The Youth Justice Coalition (YJC) is working to build a youth, family, and formerly and currently incarcerated people’s movement to challenge America’s addiction to incarceration and race, gender and class discrimination in Los Angeles County’s, California’s and the nation’s juvenile and criminal injustice systems.  The YJC’s goal is to dismantle policies and institutions that have ensured the massive lock-up of people of color, widespread law enforcement violence and corruption, consistent violation of youth and communities’ Constitutional and human rights, the construction of a vicious school-to-jail track, and the build-up of the world’s largest network of jails and prisons. We use transformative justice and community intervention/peacebuilding, FREE LA High School, know your rights, legal defense, and police and court monitoring to “starve the beast” – promoting safety in our schools, homes and neighborhoods without relying on law enforcement and lock-ups, preventing system contact, and pulling people out of the system. We use direct action organizing, advocacy, political education, and activist arts to agitate, expose, and pressure the people in charge in order to upset power and bring about change.

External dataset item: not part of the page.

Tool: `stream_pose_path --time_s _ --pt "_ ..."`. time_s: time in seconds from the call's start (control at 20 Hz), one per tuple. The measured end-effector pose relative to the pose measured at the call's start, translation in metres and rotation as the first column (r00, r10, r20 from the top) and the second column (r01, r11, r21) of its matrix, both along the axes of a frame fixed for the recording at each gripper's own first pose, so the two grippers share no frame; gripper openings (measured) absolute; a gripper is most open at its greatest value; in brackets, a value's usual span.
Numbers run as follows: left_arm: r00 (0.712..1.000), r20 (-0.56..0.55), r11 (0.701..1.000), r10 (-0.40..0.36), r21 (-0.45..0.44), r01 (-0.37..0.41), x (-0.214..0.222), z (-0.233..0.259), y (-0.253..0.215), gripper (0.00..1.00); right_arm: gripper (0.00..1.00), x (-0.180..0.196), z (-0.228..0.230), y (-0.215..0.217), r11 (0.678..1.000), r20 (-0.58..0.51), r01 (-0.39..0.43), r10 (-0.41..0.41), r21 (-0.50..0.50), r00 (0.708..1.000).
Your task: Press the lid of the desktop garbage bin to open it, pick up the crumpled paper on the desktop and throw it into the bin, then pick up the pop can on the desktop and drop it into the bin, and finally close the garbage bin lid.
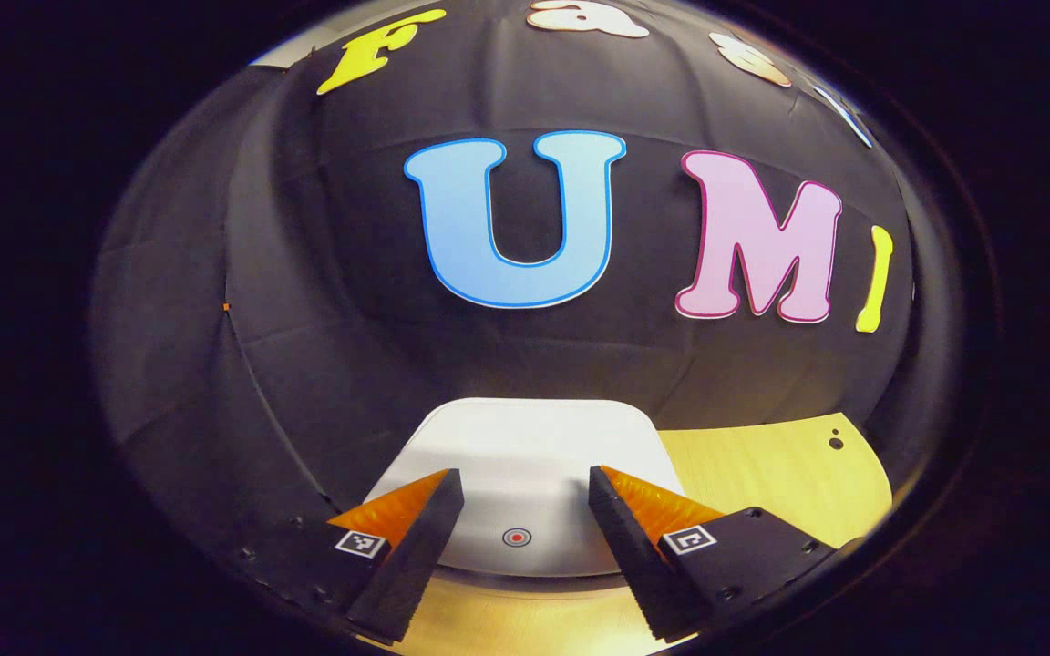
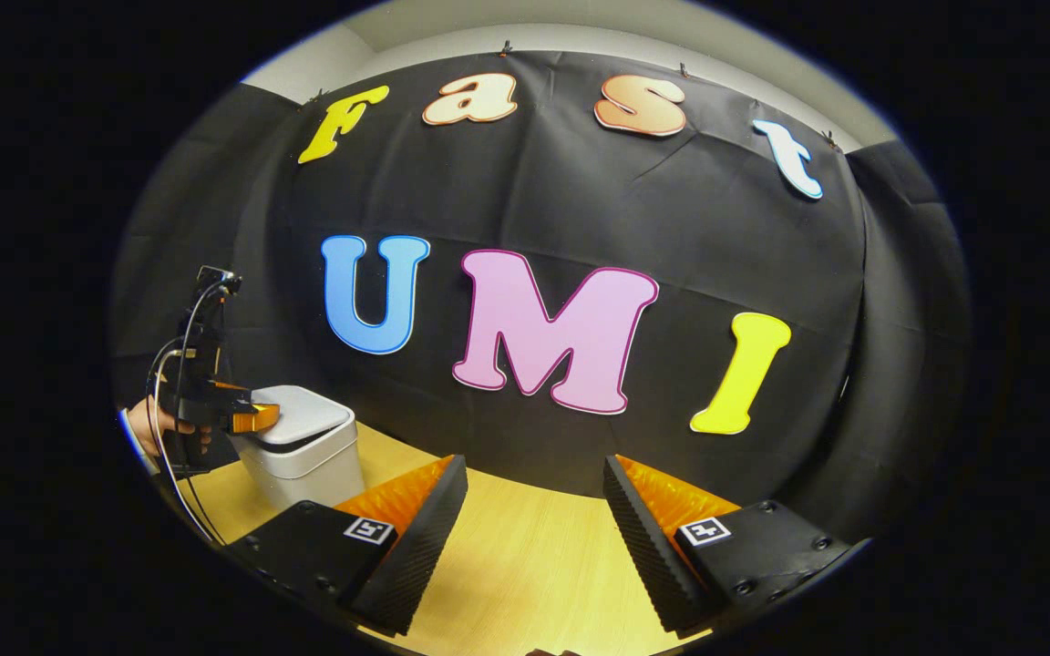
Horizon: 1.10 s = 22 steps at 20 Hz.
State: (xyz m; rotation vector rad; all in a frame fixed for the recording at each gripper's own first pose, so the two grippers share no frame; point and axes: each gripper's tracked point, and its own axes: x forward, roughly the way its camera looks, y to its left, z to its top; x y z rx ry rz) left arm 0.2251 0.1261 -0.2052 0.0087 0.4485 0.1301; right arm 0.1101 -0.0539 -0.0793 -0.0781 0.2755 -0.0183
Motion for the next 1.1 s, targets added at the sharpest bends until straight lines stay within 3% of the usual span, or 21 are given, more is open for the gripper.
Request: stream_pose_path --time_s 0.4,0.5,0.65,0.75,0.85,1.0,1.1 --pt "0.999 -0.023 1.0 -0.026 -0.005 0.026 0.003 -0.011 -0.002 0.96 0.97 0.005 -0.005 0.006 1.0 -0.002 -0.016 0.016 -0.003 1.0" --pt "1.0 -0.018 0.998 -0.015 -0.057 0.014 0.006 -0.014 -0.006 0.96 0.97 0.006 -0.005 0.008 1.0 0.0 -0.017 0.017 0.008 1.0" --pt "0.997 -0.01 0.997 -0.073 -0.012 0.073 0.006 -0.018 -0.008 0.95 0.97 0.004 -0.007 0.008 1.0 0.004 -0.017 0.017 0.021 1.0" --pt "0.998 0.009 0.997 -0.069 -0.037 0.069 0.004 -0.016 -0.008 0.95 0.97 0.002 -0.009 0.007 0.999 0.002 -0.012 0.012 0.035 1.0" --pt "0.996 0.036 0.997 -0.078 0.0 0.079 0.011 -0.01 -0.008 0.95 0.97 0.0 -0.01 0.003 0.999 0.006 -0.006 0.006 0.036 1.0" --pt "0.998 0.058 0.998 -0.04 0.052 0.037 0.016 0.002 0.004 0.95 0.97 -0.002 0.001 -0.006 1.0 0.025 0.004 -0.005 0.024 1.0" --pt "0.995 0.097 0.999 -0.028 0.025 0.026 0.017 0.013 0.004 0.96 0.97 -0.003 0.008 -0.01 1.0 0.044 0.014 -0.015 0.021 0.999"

In 2003, at a series of three meetings attended by 62 people – who were or had been arrested, detained, incarcerated and/or deported, and/or who were leaders of groups working inside juvenile halls, Probation camps, jails or prisons – came together to discuss the impacts of the system on Los Angeles and prioritized four organizing campaigns:

  1. Exposing and Dismantling the War on Gangs as a War on Youth of Color including challenging the lack of due process and community input in the implementation by police, sheriffs and the courts of gang suppression tactics including gang injunctions and gang databases that serve to sweep thousands of youth into the system without notification, appeal, removal or resources;Sac Town Youth Behind Bars at SB399 Rally
  2. Improving conditions of confinement for youth at LA County juvenile halls, County Jails, State Prisons and the Division of Juvenile Justice (DJJ – formerly California Youth Authority), including organizing for the shut down of DJJ and its replacement by community based youth development and rehabilitation centers, and ending the use of extreme sentences for youth (including Life Without the possibility of Parole – JLWOP);
  3. Reducing the County’s use of detention and incarceration by 75% within 10 years, including closing dilapidated and inhumane county and state lock-ups; and
  4. Pushing the County to develop community-based owned and operated alternatives to school suspension/expulsion, arrest, court, detention and incarceration.

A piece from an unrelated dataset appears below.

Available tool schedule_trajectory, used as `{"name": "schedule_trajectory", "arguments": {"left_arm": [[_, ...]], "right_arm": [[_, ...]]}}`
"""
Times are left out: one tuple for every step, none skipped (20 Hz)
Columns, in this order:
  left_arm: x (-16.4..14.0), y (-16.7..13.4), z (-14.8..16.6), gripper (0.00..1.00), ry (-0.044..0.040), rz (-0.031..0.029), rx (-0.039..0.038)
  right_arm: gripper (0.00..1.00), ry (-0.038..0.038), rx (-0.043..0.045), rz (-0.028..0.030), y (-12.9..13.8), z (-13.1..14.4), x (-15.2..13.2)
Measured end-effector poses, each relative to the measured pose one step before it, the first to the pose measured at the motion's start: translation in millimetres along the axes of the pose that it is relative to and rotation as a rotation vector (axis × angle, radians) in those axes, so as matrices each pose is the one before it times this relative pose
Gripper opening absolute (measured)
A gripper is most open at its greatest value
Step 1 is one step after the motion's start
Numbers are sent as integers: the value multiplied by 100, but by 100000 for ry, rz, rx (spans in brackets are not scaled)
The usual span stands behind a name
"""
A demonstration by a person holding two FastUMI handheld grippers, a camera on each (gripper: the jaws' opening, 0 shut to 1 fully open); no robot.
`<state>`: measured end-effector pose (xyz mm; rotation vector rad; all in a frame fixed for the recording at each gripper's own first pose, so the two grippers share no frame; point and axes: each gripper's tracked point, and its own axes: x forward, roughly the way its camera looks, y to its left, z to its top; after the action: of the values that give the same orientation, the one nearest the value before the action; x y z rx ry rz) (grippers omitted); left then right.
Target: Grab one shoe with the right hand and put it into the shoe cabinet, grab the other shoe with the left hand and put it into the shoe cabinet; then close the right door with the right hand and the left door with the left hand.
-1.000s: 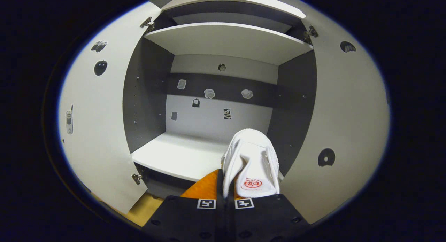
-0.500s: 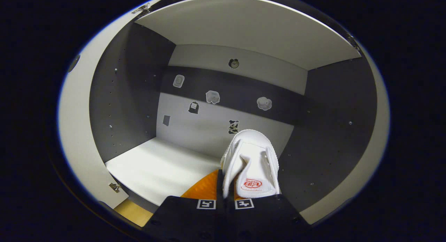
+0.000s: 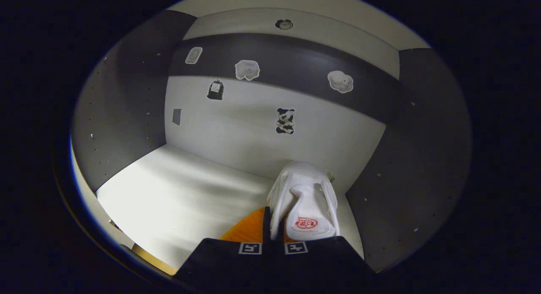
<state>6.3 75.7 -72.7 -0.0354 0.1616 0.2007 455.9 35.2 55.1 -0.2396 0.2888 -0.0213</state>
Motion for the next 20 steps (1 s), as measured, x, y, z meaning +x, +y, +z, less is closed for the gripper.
{"name": "schedule_trajectory", "arguments": {"left_arm": [[2, 90, -79, 96, 351, 767, -484], [-45, 22, -39, 96, 159, 491, -386], [-2, 62, 100, 96, -163, 686, -284], [-92, 171, -24, 96, -191, 777, -121], [-163, 83, 111, 96, -381, 567, -35], [-93, 135, 170, 96, -579, 550, -133], [-222, 90, 218, 96, -738, 218, -202], [-166, 135, 53, 96, -614, 20, -167], [-203, 111, 11, 96, -218, -177, -31], [-253, 129, -120, 96, -107, -181, 48], [-229, 141, -55, 96, 52, -347, -22], [-220, 57, -154, 96, 385, -658, -119], [-238, 80, -56, 96, 58, -775, -249], [-219, 91, -57, 96, -106, -967, -317], [-190, 100, -53, 96, -9, -1040, -269], [-145, 147, -130, 96, 122, -1014, -97], [-169, 129, -63, 96, 98, -1232, 55], [-173, 112, -222, 96, 195, -1413, 127], [-63, 66, -165, 96, 339, -1717, 115], [-124, 29, -416, 96, 842, -1966, 158]], "right_arm": [[5, 2054, -485, 1449, 484, -352, 403], [5, 1919, -205, 1542, 460, -253, 227], [5, 1430, 865, 1226, 429, -200, 268], [5, 1294, 1840, 788, 228, -197, 7], [5, 1123, 2389, 180, 153, -50, 92], [7, 1073, 1777, -165, 55, -169, -62], [11, 1498, 246, -329, 25, -278, -258], [19, 2904, -529, 449, 122, -715, -255], [24, 287, -1451, -830, -104, -275, -451], [30, -2021, -1959, -2119, -410, 425, -424], [32, -2311, -999, -1022, -274, 613, -625], [39, -1838, 735, -248, -47, 607, -859], [47, -673, 2583, 1489, 251, 311, -933], [65, -166, 2607, 1061, 285, 102, -958], [73, -1192, 1792, 868, 191, 218, -1036], [94, -2025, 241, -501, -113, 323, -1214], [97, -3011, -550, -309, 0, 342, -1352], [98, -2989, -676, -890, -70, 279, -1471], [99, -3043, -8, -572, -119, 308, -1525], [98, -2598, 663, -702, -19, 166, -1547]]}}
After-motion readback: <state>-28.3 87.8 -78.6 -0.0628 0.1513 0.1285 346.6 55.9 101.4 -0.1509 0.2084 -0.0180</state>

In the fall of 2007, the YJC founded FREE L.A. High School for youth ages 16 to 24 to:

  • Build stronger youth leadership, through a curriculum that trains young people in developing basic academic and life skills, direct action organizing, campaign research, media and communications, arts activism, public policy development and advocacy and transformative justice to heal from violence and to prevent future violence.
  • Eliminate barriers and discrimination for system involved youth to enroll in high school; to train youth in organizing and public policy development; to produce alternatives to the criminalization, suspension, expulsion and arrest of students; as well as to challenge the policing and intense prison-like environments of too many schools in poor communities and communities of color.
  • Support the youth development and educational needs of YJC members and other youth. The school serves as an alternative to detention and incarceration for youth who face confinement, an educational site for youth who have been suspended or expelled from schools or entire districts, a school for youth returning home from lock-ups, and a more respectful and smaller program for youth who have left traditional schools discouraged.

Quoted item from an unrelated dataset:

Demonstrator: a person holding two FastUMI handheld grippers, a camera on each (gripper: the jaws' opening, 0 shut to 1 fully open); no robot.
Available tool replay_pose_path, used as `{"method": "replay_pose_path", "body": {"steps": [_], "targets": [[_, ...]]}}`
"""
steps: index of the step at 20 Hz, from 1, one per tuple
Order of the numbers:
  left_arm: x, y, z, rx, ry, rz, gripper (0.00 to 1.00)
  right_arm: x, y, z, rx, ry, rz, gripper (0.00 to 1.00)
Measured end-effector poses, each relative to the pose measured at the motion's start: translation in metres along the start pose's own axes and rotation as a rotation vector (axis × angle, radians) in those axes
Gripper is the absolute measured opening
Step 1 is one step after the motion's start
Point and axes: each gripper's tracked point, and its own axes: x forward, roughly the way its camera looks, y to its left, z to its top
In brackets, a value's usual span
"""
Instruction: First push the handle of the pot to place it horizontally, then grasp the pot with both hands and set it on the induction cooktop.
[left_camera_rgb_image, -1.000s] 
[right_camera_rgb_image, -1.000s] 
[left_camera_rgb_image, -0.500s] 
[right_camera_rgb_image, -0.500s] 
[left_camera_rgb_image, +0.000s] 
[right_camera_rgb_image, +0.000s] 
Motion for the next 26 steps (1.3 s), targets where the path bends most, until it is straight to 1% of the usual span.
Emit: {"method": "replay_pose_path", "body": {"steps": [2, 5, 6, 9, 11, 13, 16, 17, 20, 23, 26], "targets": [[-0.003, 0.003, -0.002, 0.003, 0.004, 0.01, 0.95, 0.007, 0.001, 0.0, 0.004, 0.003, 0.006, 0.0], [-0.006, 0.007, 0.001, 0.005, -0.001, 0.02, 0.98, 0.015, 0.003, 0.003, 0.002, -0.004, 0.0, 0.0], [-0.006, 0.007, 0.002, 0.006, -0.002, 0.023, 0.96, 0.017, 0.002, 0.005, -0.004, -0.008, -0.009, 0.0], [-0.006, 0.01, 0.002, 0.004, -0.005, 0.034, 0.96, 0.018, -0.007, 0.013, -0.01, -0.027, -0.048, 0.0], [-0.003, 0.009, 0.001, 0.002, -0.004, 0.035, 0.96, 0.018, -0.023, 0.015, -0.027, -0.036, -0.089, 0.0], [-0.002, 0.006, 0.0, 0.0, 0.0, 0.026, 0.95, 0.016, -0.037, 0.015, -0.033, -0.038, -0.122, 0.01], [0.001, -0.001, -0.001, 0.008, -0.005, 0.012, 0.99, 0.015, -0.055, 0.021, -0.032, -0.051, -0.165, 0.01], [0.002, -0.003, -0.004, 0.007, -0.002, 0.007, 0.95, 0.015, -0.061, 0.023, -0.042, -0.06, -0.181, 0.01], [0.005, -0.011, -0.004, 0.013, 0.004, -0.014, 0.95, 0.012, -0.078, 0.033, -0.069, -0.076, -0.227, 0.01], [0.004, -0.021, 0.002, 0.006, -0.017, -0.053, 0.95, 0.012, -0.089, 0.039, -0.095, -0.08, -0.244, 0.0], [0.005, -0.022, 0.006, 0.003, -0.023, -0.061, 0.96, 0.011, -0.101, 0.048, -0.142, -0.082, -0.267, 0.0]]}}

In 2011, the Youth Justice Coalition also initiated its Education Is A Right Campaign to support local schools, create school district and police policy, and work to pass state legislation to dismantle the school-to-jail-track.  As part of this work, the YJC created RESPECT in 2012 to train teachers, students, parents, administrators and school police officers in the use of transformative justice and positive intervention behavior supports as alternatives to school suspension, expulsion and arrest.